> **RECORDS SUPPLIED**
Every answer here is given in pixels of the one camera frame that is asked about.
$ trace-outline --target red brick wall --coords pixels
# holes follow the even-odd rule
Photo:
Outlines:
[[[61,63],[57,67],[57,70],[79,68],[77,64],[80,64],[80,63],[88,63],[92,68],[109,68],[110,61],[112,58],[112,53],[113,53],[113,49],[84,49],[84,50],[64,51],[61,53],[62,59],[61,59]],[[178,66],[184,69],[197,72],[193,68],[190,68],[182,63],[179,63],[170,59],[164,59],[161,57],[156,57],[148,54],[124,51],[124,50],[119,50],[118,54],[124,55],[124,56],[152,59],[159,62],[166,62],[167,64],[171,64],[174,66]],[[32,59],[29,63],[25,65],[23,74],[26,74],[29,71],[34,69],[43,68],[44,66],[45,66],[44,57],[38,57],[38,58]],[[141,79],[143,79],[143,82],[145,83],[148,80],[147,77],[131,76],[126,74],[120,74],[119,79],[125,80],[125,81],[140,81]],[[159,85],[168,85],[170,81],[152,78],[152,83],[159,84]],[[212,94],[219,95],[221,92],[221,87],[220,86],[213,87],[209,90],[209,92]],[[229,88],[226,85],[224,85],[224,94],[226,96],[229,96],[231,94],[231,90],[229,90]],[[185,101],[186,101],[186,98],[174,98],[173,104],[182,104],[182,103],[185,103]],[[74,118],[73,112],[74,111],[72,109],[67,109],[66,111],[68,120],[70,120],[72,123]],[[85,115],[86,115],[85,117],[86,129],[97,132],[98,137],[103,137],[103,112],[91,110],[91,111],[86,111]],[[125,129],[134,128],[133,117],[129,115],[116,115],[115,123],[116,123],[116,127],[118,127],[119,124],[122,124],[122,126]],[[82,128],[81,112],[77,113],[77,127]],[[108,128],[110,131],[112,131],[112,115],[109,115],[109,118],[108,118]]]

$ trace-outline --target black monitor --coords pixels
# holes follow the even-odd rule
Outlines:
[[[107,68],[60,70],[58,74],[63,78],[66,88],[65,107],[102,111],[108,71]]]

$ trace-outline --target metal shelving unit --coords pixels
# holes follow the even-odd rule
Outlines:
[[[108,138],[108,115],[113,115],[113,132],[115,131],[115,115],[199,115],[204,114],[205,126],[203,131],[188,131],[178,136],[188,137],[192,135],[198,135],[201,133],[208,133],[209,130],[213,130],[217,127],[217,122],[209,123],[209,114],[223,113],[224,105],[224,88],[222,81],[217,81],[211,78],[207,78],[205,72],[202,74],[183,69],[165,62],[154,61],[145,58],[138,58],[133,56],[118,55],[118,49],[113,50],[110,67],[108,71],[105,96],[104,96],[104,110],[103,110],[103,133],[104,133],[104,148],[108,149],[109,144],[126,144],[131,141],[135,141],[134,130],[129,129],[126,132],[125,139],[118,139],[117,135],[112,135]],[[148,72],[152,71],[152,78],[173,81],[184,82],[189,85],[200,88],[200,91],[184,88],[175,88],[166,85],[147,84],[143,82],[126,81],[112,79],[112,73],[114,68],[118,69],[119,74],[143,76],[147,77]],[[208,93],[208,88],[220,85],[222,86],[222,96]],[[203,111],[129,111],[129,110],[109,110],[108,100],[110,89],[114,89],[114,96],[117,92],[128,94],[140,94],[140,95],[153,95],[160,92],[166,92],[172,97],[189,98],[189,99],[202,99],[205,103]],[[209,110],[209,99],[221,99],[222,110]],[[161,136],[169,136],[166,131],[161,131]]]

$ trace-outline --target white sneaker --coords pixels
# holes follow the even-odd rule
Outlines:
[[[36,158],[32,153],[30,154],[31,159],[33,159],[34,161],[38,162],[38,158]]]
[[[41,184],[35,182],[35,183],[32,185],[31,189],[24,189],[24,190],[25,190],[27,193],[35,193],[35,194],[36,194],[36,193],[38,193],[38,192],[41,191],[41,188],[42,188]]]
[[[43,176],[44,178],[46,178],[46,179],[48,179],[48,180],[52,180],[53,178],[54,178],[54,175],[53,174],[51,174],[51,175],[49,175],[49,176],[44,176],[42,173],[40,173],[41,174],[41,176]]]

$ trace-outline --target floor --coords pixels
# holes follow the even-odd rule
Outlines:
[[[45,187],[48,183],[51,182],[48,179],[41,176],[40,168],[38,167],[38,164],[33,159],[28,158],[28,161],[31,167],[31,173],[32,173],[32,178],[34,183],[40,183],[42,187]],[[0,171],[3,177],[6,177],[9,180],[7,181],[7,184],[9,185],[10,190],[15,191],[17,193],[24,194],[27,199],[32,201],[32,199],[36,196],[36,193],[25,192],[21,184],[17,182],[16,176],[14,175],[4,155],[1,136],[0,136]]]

...

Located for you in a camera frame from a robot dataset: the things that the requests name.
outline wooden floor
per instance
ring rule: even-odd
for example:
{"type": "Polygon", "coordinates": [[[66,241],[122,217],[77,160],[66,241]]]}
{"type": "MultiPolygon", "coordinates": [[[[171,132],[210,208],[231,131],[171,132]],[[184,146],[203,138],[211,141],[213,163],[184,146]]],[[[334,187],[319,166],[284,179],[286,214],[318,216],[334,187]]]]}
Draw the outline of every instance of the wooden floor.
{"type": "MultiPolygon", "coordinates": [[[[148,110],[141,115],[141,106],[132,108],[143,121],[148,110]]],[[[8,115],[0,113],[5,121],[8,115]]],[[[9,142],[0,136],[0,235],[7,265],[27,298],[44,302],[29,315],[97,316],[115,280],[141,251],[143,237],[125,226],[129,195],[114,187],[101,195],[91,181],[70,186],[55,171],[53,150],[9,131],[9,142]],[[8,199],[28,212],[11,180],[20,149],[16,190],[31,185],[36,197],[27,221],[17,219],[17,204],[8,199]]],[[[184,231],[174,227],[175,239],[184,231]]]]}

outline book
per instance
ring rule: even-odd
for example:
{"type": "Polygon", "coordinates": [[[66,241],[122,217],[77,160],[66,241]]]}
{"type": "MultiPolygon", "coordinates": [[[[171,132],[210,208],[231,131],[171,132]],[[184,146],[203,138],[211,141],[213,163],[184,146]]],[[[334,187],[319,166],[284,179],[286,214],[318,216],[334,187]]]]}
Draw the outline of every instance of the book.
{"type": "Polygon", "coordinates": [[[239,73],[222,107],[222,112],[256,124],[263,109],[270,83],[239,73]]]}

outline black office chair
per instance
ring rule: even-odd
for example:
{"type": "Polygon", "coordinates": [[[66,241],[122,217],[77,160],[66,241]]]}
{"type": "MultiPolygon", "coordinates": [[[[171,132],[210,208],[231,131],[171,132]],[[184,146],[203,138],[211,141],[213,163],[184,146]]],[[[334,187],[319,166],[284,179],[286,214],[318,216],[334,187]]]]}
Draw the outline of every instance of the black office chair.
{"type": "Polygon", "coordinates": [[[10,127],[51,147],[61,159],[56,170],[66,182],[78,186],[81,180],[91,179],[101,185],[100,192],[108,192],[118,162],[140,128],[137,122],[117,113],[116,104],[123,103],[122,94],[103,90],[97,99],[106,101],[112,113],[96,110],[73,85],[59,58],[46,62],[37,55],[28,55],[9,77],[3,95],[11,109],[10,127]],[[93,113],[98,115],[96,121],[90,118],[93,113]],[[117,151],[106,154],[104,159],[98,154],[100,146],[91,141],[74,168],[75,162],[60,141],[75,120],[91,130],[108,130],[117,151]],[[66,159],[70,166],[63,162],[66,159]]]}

> **EXERCISE INSTRUCTIONS**
Find the count of lines in the data above where the word "trace" occurs, and write down only that count.

> **TASK RESULT**
5